Action item:
Your response should be every line from the entries that includes the string "twin".

Records provided:
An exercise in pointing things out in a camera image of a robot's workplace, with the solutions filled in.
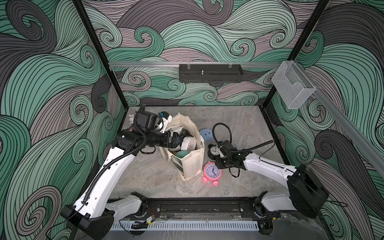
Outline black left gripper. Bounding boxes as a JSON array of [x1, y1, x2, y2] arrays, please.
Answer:
[[143, 130, 183, 149]]

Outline white rabbit figurine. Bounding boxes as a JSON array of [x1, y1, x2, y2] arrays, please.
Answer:
[[129, 114, 135, 125]]

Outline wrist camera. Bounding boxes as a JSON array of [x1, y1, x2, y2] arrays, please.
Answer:
[[133, 111, 173, 133], [218, 140, 237, 155]]

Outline black perforated wall tray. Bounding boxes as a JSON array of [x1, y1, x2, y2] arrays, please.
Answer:
[[179, 64, 244, 85]]

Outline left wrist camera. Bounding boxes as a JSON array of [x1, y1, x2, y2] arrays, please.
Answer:
[[133, 111, 173, 133]]

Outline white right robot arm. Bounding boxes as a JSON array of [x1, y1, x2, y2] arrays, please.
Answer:
[[205, 147, 330, 219]]

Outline black twin-bell alarm clock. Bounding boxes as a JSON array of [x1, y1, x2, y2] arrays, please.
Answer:
[[208, 144, 221, 161]]

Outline green round alarm clock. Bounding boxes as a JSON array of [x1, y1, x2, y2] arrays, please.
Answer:
[[175, 151, 191, 159]]

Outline floral canvas tote bag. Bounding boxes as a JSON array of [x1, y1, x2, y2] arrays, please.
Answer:
[[159, 114, 205, 182]]

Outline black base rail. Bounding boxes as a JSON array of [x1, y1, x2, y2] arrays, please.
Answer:
[[147, 197, 294, 219]]

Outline silver twin-bell alarm clock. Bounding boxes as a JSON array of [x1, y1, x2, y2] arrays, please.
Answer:
[[169, 144, 181, 152]]

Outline white square alarm clock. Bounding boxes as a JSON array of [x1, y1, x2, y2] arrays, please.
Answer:
[[181, 137, 197, 152]]

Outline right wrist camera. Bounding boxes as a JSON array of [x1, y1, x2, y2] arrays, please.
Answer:
[[218, 140, 237, 155]]

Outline clear acrylic wall holder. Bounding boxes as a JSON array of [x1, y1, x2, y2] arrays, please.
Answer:
[[272, 61, 316, 110]]

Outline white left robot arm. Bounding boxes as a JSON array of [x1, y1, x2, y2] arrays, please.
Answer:
[[61, 130, 183, 240]]

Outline pink twin-bell alarm clock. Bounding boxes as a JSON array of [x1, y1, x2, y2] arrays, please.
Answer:
[[202, 162, 222, 187]]

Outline white slotted cable duct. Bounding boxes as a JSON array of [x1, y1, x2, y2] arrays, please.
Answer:
[[110, 220, 260, 232]]

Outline light blue square clock back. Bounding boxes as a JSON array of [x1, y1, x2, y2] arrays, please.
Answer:
[[200, 128, 214, 142]]

Exercise output:
Outline black twin-bell alarm clock. Bounding boxes as a JSON array of [x1, y1, x2, y2] arrays, please.
Outline silver twin-bell alarm clock. Bounding boxes as a JSON array of [x1, y1, x2, y2] arrays, please.
Outline pink twin-bell alarm clock. Bounding boxes as a JSON array of [x1, y1, x2, y2] arrays, please.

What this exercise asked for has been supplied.